* [TASK TO CARRY OUT]:
Locate the line that contains "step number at". Reproduce it and all following lines up to the end of the material, exactly and with nothing added.

* [DATA PROVIDED]:
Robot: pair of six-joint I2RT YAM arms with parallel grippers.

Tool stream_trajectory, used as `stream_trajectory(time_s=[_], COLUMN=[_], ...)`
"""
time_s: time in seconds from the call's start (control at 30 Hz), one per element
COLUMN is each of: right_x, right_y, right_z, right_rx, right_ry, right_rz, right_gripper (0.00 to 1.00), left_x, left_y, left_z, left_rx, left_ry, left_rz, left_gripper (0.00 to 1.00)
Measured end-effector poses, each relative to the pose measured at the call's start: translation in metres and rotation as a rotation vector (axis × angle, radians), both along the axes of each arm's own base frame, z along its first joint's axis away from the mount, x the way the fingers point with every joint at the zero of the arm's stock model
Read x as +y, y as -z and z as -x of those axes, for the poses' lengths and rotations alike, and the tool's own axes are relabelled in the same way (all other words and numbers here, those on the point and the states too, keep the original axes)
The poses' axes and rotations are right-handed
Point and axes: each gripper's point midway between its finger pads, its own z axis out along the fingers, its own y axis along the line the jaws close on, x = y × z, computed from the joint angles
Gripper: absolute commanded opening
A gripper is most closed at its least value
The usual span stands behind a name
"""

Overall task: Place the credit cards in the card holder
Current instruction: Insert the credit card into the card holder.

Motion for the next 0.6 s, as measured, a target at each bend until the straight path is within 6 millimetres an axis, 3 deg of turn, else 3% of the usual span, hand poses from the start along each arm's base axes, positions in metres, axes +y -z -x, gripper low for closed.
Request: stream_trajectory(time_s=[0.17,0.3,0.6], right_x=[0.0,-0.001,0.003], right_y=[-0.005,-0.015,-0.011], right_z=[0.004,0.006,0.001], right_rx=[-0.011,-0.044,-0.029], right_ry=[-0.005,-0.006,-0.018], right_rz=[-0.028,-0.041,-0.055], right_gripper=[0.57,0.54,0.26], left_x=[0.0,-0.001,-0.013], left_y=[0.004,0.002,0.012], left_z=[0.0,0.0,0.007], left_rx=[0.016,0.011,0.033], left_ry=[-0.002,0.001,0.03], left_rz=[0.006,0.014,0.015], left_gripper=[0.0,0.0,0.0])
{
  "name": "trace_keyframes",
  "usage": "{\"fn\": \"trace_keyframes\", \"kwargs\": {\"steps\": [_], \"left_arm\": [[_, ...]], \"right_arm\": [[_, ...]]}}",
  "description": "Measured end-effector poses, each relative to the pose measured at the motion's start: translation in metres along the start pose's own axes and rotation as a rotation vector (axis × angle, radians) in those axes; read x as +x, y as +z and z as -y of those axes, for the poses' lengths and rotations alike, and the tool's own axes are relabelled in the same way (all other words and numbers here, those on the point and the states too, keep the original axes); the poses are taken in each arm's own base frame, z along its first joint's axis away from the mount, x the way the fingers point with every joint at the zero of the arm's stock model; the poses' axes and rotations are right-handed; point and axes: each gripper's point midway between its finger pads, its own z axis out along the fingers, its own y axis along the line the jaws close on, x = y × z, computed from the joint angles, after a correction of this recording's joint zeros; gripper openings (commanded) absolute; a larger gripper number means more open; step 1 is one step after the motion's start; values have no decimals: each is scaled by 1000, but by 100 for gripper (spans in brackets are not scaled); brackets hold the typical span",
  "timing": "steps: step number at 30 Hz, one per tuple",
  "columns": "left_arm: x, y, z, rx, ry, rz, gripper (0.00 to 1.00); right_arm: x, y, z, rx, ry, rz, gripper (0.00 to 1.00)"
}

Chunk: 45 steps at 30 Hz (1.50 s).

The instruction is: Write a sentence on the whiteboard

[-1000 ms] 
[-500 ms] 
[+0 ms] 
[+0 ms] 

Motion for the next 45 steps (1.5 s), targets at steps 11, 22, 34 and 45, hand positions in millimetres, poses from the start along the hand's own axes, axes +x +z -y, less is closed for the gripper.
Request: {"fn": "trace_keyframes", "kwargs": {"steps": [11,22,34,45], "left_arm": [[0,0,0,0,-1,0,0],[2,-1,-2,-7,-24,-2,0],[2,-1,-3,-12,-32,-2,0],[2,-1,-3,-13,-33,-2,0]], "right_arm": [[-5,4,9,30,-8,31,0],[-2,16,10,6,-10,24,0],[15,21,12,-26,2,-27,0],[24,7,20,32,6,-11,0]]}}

* [EXERCISE RESPONSE]:
  "timing": "steps: step number at 30 Hz, one per tuple",
  "columns": "left_arm: x, y, z, rx, ry, rz, gripper (0.00 to 1.00); right_arm: x, y, z, rx, ry, rz, gripper (0.00 to 1.00)"
}

Chunk: 45 steps at 30 Hz (1.50 s).

The instruction is: Write a sentence on the whiteboard

[-1000 ms] 
[-500 ms] 
[+0 ms] 
[+0 ms] 

Motion for the next 45 steps (1.5 s), targets at steps 11, 22, 34 and 45, hand positions in millimetres, poses from the start along the hand's own axes, axes +x +z -y, less is closed for the gripper.
Request: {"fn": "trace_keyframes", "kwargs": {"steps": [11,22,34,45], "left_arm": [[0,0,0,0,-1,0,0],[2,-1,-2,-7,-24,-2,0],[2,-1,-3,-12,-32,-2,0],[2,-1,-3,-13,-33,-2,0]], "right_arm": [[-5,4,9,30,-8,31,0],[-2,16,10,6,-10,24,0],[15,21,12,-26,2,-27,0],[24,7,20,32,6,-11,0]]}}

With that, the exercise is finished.